The centriolar satellite interactome was generated by proximity mapping of 22 known centriolar satellite proteins using the BioID approach [83]. The resulting interactome consisted of 2113 high-confidence proximity interactions among 660 unique proteins. Consistent with the functions of satellites in centrosome and cilium-related processes, about 50% of the centrosome proteome was shared with the satellite interactome. Despite this intimate molecular relationship, the satellite proximity interactome did not significantly change in centriole-less cells, suggesting that their maintenance and composition are independent of centrioles. Finally, correlation analysis of the satellite interactome with super-resolution imaging revealed compositional heterogeneity among satellite granules. Undoubtedly, the satellite interactome raises as many new questions as the ones it addressed. Future studies are required to address the centriole-independent functions and mechanisms of satellites as well as the functional significance of their size and compositional heterogeneity.

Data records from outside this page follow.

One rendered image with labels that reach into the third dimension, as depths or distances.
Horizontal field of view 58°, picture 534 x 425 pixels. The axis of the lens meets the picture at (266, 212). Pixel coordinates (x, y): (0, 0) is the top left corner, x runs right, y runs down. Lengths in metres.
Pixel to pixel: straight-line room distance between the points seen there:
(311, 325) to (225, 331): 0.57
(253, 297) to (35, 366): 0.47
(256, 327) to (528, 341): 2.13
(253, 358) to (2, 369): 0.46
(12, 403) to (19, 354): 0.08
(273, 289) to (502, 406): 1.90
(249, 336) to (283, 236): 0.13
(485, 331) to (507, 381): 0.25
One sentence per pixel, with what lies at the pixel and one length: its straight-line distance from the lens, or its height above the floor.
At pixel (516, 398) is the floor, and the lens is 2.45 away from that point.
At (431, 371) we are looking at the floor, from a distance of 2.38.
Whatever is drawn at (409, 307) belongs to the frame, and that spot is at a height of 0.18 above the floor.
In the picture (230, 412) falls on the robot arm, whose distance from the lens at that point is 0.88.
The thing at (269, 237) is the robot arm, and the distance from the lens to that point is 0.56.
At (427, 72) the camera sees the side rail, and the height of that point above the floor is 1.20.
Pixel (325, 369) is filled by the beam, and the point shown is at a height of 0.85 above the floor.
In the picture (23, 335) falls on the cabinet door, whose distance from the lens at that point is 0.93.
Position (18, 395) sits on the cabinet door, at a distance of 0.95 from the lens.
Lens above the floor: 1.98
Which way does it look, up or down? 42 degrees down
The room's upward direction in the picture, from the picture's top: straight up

6. Concluding Remarks and Future Perspectives

The past six years have seen tremendous advances in our understanding of the biology of the centrosome/cilium complex due to the development of new technologies in imaging, proteomics and structural biology. Specifically, the fast-growing field of proximity-based proteomics has contributed significantly to this progress by overcoming the inherent limitations in spatial and temporal proteomic profiling of the largely insoluble, highly dynamic and low abundance centrosome/cilium complex. The spatial and temporal interactomes generated for a wide range of centrosome, cilium and satellite proteins have been instrumental in revealing new players and mechanisms for how the centrosome/cilium complex is assembled, maintained and dynamically altered.

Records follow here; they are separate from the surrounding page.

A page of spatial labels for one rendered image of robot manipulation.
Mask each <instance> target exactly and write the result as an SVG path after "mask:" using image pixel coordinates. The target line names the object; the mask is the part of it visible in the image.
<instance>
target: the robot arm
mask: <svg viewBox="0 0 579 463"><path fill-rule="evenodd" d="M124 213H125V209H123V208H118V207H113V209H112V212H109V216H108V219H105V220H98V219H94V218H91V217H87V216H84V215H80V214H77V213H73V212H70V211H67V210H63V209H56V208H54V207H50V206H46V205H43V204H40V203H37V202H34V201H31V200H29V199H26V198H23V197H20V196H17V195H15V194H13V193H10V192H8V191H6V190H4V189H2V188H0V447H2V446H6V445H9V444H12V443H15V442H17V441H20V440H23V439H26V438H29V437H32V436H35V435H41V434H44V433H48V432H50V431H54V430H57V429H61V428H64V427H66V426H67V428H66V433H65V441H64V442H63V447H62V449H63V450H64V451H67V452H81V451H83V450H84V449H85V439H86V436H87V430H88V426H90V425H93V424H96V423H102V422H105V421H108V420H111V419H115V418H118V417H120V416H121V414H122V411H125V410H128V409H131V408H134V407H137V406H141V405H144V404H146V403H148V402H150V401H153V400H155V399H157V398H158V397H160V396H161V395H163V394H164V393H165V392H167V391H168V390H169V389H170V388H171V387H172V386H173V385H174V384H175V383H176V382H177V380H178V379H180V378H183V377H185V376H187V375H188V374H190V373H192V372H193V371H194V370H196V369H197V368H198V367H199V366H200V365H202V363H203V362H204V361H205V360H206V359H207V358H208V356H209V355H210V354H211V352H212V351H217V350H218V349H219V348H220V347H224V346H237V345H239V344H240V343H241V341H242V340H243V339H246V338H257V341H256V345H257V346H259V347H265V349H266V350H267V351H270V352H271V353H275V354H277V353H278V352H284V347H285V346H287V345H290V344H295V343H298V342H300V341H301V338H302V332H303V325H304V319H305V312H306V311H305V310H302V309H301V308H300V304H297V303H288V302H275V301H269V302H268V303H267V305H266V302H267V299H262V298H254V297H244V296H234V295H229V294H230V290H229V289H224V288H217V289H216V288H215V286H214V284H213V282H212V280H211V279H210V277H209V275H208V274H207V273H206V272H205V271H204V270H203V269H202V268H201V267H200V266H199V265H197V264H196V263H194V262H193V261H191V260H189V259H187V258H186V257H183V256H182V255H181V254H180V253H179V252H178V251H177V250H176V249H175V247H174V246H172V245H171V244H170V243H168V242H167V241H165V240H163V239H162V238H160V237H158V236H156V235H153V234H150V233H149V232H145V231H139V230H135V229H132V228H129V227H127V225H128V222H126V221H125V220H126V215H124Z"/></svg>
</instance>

Owing to the extensive proximity interactions of centrosome proteins with centriolar satellites, these fascinating structures have received particular attention as the third component of the centrosome/cilium complex. Functional assays combined with proteomic profiling and high-resolution imaging have together identified satellites as key regulators of the biogenesis and functions of centrosomes and cilia. Although extensive regulatory crosstalk between centrosomes, cilium and satellites is evident from numerous components they share, how these three components cooperate in diverse cellular processes remains poorly understood. The presence of shared components between centrosomes, satellites and cilium complicates the demarcation of functions for each compartment. An inducible system for localized activation or inhibition of shared components or compartment-specific mapping of the interactions could help untangle these complexities.

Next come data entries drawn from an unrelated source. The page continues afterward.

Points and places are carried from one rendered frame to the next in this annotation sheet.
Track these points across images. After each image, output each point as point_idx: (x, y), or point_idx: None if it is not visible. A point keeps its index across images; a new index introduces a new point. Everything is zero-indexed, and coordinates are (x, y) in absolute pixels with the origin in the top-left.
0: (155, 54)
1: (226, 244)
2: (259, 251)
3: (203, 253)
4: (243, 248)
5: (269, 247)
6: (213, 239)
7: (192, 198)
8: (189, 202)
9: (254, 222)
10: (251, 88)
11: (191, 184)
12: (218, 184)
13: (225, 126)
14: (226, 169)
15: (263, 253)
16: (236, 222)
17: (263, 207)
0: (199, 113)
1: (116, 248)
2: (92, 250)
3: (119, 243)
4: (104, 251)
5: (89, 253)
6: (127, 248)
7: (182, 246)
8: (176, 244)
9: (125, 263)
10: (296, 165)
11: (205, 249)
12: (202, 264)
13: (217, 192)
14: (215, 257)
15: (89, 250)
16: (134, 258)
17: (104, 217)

Spatial and temporal proximity maps of the centrosome/cilium complex have so far been generated in mammalian cells using the BioID approach in all studies, except for the APEX-based proteomic profiling of the primary cilium (Table 2). Moreover, proximity-based labeling approaches have only been performed to probe the cilium interactome but has not been extended to generate ciliary interaction maps for axonemal proteins such as ciliary MAPs or in response to extracellular stimuli. To advance our understanding of the functions and mechanisms of centrosomes, cilium and satellites in different contexts, there are two essential steps that need to be taken in future studies. First, the proximity-based approaches should be applied in biologically relevant contexts such as tissues and organisms as well as cells treated with different stimuli. For example, knock-in mouse models expressing proximity-based labeling enzyme fusions will be instrumental in illuminating their cell type and tissue-specific interactome differences. Additionally, their application in patient samples or mouse models of human disease will provide key insight into which interactions are disrupted in disease states. Second, in addition to the BioID enzyme, the recently developed labeling enzymes that have higher efficiency and shorter labeling times (i.e., TurboID, split enzymes) should be adapted to probe the spatiotemporal changes of the centrosome/cilium complex interactomes in response to extracellular stimuli such as cell cycle cues.